++++ Dataset records ++++

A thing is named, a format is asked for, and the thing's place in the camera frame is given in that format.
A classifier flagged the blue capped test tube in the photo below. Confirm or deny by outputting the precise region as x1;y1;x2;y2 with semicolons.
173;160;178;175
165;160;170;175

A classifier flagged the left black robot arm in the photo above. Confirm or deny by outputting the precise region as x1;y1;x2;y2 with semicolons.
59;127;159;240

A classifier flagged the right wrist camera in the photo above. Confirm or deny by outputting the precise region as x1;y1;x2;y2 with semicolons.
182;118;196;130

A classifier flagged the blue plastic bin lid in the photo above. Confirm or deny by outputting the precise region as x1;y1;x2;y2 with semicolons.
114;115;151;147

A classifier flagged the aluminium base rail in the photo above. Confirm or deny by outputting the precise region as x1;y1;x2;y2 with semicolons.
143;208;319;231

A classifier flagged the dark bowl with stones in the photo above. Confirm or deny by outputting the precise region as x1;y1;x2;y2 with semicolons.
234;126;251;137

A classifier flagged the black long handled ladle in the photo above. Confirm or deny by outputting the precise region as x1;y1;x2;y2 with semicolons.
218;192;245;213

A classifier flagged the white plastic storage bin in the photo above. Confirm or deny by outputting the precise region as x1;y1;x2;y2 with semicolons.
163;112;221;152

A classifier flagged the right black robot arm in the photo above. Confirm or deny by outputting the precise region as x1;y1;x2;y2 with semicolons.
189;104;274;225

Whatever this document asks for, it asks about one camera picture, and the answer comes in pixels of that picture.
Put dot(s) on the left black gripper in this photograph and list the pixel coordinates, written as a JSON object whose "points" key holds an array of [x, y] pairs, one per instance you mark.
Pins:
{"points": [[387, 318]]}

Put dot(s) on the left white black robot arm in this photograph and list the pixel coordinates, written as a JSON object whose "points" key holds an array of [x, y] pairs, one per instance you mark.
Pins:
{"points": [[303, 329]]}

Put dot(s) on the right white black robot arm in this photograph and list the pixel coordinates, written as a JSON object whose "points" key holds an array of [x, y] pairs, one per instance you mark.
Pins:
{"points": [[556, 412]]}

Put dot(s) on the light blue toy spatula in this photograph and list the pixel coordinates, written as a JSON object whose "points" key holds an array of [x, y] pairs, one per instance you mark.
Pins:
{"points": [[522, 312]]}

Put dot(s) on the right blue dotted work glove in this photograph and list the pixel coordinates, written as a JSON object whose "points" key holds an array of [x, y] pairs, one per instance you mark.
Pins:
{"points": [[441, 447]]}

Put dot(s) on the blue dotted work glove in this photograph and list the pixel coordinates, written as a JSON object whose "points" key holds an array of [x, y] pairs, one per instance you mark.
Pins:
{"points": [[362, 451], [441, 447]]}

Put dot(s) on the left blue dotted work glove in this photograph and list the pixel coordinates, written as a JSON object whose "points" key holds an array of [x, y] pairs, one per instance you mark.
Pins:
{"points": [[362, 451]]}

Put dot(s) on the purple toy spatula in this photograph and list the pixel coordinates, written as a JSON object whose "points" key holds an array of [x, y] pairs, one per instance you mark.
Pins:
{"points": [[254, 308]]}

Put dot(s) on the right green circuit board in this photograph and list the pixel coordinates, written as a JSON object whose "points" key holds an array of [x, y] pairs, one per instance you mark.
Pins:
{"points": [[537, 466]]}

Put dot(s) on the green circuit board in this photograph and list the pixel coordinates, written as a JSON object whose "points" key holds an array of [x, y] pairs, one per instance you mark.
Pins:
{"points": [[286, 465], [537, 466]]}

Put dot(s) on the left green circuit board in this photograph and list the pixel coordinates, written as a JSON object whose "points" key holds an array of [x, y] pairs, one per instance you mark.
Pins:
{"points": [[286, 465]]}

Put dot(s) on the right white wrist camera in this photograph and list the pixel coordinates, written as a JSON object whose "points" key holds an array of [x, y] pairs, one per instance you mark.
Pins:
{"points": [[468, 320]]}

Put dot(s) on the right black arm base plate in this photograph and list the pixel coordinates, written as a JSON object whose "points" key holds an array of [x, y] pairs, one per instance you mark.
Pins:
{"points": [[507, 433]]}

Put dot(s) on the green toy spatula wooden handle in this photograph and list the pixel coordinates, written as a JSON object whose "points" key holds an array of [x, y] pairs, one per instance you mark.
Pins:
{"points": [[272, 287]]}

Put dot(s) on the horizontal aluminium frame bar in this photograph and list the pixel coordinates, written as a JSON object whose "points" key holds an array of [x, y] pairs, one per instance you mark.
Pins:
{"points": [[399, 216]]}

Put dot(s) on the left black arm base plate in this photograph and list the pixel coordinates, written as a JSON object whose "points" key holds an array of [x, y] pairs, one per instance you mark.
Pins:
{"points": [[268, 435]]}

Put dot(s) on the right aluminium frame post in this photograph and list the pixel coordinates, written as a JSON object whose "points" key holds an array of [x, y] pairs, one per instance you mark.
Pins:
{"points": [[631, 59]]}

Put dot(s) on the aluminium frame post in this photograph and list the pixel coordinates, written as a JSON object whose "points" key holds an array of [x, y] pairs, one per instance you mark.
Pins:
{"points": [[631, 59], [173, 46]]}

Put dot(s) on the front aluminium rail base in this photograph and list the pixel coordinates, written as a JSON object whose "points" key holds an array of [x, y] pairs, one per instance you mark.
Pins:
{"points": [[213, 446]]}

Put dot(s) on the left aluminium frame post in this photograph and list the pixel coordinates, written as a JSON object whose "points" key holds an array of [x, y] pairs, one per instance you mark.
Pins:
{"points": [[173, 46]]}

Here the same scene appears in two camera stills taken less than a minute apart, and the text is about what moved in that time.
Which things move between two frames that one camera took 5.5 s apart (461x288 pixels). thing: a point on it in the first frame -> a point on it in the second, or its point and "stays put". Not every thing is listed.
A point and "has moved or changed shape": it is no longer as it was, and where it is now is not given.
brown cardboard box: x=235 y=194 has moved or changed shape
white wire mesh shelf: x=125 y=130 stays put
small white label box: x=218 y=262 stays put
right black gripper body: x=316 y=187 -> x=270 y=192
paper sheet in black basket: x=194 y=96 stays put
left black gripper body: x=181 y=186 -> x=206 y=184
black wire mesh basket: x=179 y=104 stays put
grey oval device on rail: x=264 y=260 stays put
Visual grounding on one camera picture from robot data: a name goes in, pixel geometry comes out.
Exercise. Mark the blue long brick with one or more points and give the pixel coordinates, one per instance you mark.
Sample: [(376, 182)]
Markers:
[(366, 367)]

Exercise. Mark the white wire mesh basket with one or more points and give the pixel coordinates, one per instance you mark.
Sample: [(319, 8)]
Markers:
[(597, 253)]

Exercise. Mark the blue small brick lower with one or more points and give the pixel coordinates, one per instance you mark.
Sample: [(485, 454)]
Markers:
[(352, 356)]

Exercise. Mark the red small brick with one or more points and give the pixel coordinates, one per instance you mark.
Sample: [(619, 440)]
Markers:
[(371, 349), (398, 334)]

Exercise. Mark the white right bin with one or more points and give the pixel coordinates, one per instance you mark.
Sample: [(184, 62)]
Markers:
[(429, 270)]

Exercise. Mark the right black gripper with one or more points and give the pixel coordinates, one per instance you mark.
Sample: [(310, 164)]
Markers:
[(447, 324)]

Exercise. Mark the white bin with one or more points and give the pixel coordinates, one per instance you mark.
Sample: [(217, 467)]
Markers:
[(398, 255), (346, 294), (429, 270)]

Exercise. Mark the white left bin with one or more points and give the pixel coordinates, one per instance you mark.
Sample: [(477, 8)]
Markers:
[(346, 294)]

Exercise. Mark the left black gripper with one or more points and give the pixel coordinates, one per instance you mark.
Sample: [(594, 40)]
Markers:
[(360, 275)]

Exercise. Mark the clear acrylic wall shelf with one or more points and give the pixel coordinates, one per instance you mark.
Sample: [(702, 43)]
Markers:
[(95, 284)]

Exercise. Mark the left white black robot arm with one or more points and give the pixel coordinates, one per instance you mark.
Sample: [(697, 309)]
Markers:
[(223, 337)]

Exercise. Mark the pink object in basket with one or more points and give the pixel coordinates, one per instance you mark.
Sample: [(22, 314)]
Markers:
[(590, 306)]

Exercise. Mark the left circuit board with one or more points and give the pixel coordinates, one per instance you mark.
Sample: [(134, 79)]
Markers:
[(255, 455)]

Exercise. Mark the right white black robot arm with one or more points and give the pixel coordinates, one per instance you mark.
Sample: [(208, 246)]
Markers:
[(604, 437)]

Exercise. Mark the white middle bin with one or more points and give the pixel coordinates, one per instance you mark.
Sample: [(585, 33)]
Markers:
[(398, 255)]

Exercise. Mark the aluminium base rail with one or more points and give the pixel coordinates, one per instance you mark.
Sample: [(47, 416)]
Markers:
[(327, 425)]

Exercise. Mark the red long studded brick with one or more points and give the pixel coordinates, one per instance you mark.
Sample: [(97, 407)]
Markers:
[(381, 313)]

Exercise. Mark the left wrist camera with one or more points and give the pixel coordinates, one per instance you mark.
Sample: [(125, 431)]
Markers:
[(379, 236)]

++++
++++ Dataset records ++++

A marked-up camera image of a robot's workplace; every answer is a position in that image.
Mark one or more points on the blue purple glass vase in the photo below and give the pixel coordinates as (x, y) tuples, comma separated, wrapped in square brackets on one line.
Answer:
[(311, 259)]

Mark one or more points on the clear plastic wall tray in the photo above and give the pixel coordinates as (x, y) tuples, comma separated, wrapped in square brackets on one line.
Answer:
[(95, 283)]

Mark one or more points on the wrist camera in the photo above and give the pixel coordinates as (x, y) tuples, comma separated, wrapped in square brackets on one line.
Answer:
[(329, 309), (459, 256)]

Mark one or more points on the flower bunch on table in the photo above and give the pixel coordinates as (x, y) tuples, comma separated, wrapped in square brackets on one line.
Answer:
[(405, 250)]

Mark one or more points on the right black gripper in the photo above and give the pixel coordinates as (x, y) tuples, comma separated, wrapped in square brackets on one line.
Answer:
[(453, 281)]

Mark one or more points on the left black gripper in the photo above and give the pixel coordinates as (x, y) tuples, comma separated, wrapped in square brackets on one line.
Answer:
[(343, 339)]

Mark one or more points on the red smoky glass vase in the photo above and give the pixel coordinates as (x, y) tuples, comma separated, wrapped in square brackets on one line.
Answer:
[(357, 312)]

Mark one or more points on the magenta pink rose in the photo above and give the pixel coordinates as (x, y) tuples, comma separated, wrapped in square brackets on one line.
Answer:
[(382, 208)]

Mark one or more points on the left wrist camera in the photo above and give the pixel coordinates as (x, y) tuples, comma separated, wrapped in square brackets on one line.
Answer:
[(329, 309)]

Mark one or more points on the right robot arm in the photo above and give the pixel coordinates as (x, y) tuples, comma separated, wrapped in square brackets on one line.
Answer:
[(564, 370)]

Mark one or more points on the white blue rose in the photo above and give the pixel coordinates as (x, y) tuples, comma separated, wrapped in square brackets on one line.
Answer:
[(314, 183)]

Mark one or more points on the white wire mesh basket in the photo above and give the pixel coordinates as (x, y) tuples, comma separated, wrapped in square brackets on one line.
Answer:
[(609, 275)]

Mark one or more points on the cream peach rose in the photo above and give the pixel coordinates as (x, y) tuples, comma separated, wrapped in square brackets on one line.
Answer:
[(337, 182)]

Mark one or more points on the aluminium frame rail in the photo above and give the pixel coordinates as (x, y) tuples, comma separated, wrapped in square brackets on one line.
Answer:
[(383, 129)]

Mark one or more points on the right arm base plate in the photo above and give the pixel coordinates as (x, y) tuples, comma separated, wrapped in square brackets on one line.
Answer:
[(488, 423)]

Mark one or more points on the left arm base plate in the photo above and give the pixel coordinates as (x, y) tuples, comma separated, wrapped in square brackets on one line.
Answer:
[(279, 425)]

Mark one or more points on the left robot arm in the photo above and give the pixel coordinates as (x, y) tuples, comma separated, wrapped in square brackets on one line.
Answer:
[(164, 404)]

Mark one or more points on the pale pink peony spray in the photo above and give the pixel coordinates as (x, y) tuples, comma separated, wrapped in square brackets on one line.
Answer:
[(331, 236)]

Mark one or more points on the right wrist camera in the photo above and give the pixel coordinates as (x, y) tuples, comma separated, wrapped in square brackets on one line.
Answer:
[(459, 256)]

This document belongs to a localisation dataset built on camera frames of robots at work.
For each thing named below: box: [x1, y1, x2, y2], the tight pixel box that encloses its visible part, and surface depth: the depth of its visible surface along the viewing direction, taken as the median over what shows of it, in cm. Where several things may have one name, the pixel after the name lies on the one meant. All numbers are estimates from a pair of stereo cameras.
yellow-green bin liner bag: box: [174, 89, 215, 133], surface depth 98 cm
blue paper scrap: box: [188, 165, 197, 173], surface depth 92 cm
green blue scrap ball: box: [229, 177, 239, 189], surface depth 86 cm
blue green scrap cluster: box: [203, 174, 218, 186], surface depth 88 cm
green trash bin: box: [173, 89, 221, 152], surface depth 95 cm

++++

- [What is expected]: Please copy each line of the entries in which the word "spatula" shows up.

- [Response to this task]:
Put dot(s) on the light blue toy spatula in this photograph and list the pixel coordinates, written as a JSON object whose "points" key holds an array of [x, y] pairs, one per instance you mark.
Put dot(s) on the purple toy spatula in this photograph and list the pixel coordinates, written as a JSON object whose "points" key holds an array of [x, y] pairs, one per instance you mark.
Put dot(s) on the green toy spatula wooden handle in this photograph and list the pixel coordinates, written as a JSON object whose "points" key holds an array of [x, y] pairs, one per instance you mark.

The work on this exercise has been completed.